• [Activity] Lines from the records below that contain the word "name" are to be copied out.

Collected data:
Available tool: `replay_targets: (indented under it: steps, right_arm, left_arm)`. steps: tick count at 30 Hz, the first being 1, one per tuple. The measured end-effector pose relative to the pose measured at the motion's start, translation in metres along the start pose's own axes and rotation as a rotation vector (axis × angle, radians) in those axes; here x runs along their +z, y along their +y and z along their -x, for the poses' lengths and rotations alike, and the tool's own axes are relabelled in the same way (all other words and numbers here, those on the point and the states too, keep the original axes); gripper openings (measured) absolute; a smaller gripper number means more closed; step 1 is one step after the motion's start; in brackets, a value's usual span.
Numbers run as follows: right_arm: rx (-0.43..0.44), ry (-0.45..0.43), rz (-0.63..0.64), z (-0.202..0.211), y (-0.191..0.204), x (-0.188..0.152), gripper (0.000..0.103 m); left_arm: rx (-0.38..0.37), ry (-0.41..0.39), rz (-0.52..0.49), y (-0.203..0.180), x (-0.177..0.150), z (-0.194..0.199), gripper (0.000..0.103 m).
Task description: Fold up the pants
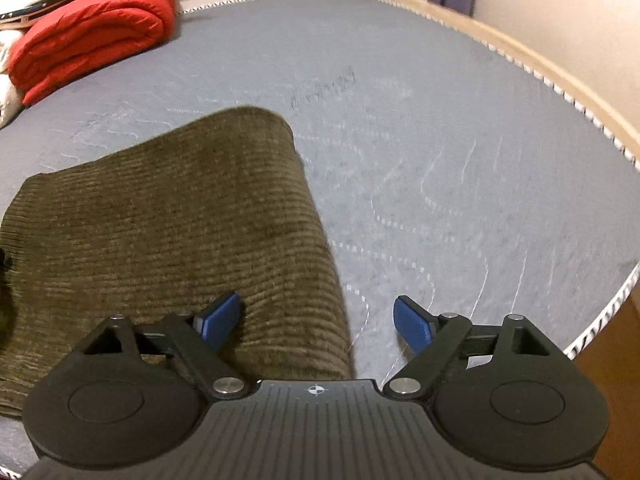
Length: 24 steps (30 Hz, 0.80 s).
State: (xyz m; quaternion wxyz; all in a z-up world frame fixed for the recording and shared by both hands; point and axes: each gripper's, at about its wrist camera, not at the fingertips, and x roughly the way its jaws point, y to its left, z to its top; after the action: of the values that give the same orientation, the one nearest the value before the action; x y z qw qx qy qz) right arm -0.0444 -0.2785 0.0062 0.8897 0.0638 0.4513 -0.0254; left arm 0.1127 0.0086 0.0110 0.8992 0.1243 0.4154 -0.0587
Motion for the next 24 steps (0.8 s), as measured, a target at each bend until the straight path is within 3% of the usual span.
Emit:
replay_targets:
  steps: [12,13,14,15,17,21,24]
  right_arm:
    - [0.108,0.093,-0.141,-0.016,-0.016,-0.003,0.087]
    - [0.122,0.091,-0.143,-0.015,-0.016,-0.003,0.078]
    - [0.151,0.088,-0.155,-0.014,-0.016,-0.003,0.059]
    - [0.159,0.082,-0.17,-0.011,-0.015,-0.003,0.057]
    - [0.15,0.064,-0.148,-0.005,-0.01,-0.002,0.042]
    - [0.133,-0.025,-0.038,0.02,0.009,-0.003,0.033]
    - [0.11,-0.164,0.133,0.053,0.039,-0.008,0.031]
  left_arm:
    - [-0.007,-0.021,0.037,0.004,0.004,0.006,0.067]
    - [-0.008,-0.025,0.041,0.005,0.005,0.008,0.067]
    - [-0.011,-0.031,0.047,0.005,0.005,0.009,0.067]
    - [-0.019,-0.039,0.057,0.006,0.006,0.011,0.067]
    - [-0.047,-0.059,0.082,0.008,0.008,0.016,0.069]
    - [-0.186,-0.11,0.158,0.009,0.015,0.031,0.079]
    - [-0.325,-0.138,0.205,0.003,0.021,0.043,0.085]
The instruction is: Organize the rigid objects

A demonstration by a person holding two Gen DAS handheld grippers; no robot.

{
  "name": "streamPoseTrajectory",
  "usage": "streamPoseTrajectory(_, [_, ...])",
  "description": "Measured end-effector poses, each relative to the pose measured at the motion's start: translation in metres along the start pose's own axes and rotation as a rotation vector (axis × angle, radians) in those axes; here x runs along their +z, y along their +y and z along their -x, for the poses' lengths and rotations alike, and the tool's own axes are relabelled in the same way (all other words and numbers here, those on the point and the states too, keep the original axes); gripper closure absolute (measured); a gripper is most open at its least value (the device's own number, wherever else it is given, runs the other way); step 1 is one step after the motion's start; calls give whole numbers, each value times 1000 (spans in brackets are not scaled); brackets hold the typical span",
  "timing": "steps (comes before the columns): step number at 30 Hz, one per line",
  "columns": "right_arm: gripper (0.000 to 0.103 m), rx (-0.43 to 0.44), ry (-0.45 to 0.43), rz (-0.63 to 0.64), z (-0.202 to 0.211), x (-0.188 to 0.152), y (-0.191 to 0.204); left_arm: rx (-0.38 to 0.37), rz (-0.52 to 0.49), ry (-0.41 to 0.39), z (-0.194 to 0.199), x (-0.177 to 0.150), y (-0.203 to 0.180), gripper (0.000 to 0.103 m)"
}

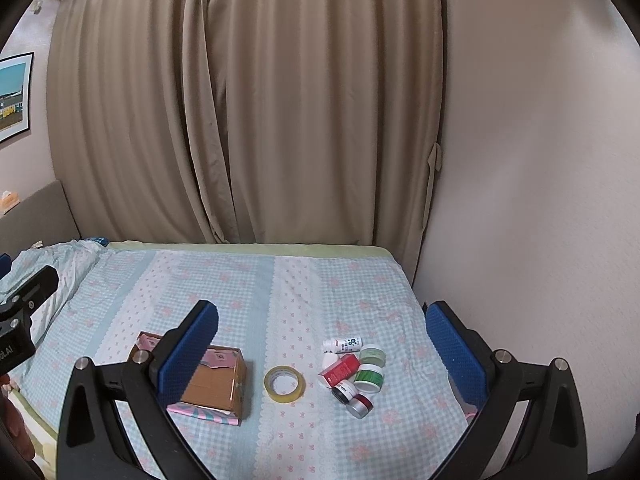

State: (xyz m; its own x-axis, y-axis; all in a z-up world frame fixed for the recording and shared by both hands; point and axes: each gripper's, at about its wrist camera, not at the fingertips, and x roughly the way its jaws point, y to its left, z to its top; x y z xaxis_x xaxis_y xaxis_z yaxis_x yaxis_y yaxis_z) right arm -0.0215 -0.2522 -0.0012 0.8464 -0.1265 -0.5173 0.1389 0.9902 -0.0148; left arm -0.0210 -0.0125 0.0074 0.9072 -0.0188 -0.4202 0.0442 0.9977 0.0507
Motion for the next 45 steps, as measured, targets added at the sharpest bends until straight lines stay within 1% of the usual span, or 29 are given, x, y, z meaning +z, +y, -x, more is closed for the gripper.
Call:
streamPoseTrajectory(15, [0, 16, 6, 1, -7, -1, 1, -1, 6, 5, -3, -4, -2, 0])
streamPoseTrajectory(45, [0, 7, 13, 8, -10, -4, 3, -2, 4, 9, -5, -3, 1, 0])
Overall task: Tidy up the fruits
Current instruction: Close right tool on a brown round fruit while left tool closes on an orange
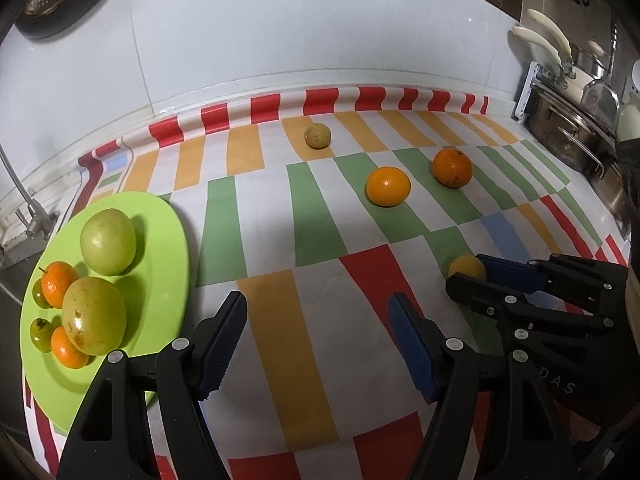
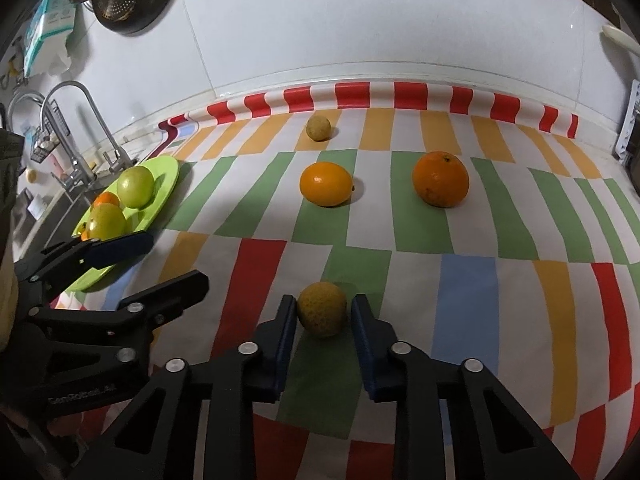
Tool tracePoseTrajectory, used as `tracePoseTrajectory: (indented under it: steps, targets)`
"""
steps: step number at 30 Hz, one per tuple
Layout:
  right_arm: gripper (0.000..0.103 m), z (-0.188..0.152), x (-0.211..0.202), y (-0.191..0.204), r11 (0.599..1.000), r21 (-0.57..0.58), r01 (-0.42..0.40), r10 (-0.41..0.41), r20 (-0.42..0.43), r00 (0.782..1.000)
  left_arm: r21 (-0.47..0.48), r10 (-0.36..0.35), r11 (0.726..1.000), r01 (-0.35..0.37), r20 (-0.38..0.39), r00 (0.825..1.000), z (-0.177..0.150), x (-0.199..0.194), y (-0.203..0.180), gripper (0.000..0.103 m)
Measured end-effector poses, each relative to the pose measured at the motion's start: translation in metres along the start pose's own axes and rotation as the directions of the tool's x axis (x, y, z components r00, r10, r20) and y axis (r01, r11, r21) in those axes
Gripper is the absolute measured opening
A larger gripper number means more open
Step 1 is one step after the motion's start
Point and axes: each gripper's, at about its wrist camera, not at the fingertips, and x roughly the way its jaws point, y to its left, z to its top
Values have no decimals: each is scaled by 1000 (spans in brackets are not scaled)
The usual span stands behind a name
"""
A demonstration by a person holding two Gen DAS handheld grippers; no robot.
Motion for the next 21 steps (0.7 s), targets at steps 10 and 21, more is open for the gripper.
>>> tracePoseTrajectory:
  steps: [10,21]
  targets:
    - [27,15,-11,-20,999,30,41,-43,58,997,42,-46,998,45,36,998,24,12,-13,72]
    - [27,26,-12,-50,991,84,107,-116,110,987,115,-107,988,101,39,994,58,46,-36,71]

• [Result of this task]
  "name": "streamPoseTrajectory",
The usual span stands behind a name

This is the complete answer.